WHAT IS BEING ASKED =
Please give only the number of lines in the listing below that contain "about".

»»

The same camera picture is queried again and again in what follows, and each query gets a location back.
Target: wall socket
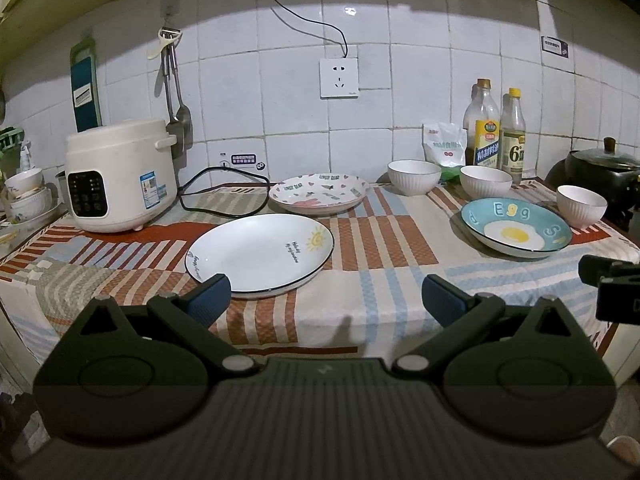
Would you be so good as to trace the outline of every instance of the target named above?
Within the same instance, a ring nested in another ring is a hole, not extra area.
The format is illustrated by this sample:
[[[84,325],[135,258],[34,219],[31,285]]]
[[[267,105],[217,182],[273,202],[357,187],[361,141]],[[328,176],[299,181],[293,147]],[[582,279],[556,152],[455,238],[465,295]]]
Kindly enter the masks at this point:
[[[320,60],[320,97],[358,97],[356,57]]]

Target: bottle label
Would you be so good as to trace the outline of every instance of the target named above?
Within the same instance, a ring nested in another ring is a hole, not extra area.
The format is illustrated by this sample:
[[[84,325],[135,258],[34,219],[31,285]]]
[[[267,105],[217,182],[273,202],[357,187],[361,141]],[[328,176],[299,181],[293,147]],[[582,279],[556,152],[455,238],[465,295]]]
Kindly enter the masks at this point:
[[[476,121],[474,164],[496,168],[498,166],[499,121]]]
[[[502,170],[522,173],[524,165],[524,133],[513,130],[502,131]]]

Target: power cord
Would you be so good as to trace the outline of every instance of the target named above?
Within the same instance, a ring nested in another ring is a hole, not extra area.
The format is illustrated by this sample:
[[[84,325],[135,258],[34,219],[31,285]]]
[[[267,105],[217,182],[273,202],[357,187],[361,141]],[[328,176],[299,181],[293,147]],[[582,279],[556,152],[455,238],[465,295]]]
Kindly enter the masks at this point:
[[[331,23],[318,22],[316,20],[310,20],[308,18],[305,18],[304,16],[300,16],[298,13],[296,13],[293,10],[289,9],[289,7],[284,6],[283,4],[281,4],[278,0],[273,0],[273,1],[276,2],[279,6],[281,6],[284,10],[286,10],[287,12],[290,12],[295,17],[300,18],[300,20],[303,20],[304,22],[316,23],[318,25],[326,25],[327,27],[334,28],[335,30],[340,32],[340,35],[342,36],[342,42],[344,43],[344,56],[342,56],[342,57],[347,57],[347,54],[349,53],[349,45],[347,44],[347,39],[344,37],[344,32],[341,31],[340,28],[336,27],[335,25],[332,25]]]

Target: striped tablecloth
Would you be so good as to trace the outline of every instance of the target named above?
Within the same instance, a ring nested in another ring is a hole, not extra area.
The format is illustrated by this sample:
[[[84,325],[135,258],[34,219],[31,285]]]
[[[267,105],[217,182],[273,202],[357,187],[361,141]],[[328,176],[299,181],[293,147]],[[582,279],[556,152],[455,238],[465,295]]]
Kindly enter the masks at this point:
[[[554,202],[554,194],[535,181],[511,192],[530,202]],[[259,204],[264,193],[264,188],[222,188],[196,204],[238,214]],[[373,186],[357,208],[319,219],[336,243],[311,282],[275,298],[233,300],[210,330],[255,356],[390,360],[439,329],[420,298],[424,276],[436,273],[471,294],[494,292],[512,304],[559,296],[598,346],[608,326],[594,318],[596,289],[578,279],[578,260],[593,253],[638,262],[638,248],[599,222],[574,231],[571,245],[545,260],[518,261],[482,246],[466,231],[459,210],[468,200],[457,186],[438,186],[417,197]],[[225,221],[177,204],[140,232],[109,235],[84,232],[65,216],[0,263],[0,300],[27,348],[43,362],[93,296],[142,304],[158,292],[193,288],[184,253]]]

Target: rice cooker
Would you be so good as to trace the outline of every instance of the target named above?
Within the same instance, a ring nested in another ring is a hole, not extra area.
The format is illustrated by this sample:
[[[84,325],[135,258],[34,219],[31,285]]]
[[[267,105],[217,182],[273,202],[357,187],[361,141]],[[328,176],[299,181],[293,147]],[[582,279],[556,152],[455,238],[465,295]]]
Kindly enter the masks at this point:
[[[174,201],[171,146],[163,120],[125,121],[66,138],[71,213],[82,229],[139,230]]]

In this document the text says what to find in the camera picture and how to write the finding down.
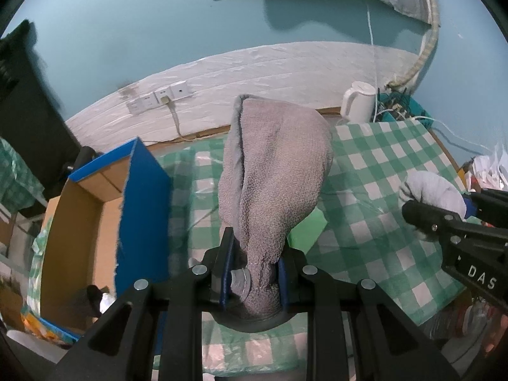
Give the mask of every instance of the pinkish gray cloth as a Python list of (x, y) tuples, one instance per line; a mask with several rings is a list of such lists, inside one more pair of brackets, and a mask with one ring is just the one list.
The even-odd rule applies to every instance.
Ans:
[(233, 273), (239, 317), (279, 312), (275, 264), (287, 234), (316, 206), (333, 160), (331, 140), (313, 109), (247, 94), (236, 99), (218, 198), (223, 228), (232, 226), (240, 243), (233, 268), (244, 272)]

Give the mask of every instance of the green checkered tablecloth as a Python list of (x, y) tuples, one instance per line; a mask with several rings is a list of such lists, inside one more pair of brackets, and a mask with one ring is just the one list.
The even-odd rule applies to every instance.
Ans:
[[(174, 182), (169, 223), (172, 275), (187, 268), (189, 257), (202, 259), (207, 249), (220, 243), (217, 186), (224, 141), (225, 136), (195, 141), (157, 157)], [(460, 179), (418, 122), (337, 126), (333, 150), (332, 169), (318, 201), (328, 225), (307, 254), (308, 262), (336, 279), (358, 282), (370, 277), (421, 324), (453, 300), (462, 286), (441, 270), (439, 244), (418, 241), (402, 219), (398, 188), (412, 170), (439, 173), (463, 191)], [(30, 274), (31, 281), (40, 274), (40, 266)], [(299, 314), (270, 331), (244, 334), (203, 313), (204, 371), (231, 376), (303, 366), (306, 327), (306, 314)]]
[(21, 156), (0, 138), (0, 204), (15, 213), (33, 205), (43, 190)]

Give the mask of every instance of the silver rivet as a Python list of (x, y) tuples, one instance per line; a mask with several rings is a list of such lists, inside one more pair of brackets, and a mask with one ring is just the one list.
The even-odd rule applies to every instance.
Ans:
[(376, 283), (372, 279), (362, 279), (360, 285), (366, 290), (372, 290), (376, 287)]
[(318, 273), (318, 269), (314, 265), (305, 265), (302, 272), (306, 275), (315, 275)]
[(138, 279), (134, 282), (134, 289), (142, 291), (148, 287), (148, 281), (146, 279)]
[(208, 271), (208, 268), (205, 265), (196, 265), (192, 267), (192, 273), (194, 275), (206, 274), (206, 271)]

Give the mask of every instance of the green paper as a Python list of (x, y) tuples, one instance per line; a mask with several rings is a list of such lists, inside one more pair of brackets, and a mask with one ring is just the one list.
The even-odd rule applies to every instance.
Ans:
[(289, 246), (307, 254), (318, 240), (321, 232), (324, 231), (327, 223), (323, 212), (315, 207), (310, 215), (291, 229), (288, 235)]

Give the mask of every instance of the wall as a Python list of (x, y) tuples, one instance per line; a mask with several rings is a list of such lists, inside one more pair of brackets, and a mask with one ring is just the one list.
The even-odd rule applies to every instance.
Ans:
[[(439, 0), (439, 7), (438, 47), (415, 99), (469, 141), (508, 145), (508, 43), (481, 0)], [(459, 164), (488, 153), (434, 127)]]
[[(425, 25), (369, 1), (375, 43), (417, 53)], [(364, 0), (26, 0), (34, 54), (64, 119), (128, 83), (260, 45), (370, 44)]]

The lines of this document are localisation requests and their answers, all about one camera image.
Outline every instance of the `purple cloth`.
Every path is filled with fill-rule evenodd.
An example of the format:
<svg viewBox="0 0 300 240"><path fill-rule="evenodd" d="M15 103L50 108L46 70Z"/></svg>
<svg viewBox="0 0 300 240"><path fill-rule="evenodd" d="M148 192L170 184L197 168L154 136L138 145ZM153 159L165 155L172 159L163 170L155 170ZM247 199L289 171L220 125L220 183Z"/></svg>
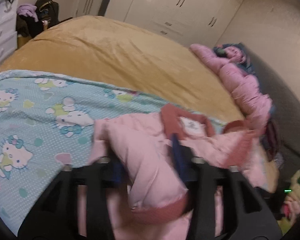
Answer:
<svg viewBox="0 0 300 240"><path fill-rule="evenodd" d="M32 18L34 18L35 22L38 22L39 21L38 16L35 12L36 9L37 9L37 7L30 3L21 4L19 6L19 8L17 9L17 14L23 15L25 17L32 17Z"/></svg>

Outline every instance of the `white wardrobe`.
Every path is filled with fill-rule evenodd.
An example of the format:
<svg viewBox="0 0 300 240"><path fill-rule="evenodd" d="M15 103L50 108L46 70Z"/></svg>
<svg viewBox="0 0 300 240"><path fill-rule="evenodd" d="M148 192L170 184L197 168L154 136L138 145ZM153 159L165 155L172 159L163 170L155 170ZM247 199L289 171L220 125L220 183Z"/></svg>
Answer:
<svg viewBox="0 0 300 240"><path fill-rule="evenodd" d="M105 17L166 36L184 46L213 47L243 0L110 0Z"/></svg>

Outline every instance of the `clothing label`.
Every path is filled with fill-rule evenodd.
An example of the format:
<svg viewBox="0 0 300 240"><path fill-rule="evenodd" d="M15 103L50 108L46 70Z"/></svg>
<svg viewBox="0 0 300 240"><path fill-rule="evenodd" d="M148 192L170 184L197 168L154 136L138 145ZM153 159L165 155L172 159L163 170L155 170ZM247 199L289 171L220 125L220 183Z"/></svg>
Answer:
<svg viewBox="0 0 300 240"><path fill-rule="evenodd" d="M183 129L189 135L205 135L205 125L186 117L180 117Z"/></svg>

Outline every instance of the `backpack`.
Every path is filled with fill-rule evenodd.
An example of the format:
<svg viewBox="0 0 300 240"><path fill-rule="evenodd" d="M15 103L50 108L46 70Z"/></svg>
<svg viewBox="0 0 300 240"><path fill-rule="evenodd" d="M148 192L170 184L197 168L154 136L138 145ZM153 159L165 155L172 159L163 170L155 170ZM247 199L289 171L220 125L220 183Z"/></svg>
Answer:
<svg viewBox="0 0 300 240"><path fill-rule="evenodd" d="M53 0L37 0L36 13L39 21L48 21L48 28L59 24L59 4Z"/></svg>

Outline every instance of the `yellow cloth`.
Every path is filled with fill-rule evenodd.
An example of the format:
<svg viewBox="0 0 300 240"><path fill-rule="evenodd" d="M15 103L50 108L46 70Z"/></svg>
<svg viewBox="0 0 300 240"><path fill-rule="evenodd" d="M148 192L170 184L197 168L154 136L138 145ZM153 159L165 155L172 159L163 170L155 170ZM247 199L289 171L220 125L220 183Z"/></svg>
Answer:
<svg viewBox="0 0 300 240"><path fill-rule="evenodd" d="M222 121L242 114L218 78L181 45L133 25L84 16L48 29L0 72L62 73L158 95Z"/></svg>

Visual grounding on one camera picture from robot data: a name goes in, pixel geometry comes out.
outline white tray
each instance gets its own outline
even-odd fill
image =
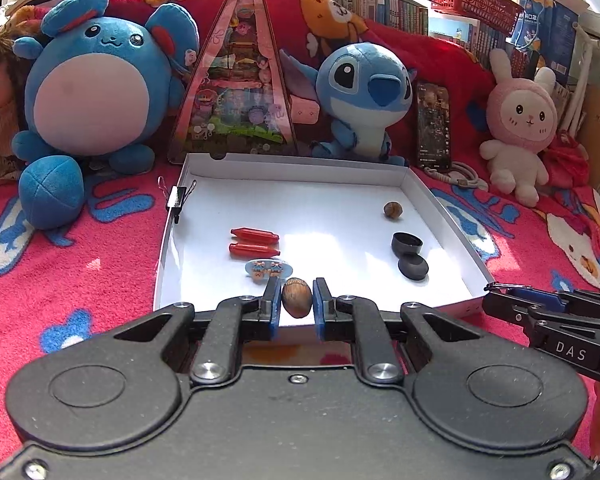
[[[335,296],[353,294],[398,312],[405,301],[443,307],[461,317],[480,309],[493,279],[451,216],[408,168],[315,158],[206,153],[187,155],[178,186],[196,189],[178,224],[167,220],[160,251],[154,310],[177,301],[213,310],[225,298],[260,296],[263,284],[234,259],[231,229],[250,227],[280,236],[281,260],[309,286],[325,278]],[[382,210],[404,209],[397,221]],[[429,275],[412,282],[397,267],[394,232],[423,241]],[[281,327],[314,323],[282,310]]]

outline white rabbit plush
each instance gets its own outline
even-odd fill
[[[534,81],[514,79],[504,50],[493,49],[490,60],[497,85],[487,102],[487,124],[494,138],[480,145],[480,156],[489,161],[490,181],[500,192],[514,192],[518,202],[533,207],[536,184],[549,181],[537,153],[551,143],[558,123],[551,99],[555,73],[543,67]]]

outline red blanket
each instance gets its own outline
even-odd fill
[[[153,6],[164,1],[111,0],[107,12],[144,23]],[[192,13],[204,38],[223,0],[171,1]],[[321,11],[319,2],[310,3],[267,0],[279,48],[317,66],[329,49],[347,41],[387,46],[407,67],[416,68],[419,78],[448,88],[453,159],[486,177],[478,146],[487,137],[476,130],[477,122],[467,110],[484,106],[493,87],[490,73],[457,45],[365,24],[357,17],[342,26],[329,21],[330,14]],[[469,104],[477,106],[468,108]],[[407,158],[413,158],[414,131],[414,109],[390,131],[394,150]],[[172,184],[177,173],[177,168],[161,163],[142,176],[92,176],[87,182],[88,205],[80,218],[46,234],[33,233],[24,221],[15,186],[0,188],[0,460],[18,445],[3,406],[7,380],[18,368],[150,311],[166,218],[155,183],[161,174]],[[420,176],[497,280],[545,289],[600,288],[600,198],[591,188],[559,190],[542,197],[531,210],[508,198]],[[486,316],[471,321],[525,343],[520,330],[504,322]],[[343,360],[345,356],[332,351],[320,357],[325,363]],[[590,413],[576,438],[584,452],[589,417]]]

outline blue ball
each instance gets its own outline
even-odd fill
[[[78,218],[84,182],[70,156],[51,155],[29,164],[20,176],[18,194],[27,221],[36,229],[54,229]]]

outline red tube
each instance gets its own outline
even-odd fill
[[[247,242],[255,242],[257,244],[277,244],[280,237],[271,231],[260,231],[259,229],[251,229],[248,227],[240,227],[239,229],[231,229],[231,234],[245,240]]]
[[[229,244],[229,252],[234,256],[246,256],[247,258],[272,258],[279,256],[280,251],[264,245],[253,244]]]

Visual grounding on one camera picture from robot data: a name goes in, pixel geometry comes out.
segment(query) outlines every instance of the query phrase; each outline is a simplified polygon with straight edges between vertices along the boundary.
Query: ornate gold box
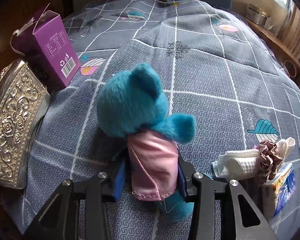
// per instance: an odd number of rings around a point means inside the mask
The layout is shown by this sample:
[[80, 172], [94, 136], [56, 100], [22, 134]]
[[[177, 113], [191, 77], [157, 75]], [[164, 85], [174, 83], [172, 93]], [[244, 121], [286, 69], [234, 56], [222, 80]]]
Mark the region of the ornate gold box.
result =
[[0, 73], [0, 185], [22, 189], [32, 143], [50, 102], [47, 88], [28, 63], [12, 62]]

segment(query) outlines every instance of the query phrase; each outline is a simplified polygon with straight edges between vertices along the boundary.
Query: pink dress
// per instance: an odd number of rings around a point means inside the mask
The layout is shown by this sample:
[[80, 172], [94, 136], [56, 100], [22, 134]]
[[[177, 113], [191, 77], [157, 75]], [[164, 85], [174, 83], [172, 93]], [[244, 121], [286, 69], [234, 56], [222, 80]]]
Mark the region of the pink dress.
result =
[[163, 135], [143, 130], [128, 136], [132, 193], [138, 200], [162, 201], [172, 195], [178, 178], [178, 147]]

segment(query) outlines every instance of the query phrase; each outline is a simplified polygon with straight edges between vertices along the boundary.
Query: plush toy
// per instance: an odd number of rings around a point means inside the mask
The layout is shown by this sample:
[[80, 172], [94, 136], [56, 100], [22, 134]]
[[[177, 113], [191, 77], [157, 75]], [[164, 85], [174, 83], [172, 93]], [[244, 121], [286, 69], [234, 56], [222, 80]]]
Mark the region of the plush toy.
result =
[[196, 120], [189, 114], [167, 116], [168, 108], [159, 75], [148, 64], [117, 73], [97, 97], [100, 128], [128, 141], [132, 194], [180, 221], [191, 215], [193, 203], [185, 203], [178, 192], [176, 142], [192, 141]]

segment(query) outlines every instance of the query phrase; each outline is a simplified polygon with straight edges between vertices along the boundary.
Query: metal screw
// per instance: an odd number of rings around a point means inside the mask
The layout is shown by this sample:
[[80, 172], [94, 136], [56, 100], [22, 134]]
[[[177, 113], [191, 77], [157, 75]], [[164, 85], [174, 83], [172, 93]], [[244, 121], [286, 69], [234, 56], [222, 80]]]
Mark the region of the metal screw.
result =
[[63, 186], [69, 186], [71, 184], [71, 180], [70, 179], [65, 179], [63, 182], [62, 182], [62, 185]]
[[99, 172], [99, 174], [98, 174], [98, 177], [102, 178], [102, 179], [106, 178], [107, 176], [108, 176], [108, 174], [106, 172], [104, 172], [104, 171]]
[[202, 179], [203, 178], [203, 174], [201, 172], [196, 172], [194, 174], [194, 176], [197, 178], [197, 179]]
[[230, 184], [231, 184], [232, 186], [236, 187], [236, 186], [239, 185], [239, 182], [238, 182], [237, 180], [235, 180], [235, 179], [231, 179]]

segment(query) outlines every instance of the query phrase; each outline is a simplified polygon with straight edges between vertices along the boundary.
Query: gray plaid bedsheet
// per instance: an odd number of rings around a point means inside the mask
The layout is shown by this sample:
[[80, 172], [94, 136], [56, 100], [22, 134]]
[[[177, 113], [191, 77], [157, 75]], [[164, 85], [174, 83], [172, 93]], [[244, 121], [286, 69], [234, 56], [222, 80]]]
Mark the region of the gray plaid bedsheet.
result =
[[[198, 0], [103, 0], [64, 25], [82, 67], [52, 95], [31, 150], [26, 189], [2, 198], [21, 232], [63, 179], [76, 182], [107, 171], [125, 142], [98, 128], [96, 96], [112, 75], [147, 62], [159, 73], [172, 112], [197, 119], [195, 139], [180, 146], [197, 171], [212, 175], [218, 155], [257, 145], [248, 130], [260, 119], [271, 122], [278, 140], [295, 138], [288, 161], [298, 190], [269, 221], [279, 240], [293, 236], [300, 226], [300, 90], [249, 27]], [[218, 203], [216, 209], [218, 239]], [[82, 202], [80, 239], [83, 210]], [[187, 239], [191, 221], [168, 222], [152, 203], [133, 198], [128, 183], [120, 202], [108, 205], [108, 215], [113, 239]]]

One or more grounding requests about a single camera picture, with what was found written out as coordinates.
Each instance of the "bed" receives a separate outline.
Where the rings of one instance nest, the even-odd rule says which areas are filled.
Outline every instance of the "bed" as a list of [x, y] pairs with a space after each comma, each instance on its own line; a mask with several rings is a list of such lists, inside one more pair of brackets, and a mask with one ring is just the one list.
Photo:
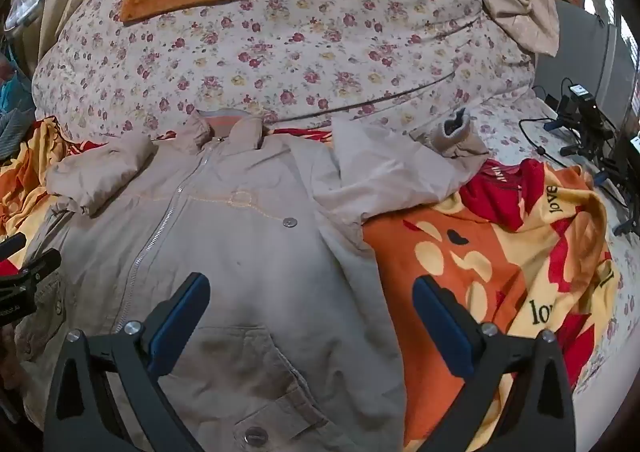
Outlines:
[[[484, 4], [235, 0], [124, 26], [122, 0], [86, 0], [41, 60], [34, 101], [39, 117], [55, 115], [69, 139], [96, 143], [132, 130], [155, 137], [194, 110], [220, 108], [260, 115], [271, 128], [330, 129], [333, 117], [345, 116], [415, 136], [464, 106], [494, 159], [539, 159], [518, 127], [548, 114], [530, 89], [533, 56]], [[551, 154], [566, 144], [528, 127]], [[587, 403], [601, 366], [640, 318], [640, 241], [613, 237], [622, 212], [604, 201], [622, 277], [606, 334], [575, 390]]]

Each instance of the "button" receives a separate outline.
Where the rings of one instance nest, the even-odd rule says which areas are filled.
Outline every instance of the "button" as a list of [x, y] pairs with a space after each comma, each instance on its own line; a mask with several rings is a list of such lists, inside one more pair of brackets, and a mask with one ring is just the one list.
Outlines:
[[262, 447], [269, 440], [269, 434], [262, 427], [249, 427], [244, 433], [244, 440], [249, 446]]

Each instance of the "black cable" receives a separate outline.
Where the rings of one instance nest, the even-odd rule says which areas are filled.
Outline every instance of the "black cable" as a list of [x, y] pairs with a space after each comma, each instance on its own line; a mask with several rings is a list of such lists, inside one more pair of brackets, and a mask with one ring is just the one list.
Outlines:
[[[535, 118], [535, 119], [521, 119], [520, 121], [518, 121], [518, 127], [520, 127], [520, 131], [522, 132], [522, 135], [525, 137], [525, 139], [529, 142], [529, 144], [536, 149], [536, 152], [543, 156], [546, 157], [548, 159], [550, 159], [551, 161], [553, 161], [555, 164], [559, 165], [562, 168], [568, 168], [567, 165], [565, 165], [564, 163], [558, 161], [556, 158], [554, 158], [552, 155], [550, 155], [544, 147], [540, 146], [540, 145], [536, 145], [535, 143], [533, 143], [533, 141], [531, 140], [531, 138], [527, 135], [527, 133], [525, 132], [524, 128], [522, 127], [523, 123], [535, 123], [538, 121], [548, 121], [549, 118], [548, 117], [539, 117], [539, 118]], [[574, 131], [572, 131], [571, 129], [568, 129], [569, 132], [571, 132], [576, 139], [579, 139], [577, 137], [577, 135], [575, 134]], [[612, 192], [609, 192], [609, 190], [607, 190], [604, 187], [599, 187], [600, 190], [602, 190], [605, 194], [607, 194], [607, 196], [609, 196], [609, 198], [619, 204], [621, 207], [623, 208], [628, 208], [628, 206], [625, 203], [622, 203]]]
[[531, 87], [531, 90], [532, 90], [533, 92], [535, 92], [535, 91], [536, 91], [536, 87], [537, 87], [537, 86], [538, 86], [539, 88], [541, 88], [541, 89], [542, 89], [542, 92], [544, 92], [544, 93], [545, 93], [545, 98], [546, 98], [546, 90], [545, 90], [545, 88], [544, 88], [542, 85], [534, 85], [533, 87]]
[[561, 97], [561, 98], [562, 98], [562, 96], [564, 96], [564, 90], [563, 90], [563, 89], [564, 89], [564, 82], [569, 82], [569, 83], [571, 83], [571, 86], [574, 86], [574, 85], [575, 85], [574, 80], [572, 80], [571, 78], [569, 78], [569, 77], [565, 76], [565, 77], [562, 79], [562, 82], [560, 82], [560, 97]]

««

ANSWER TO THE PROBLEM =
2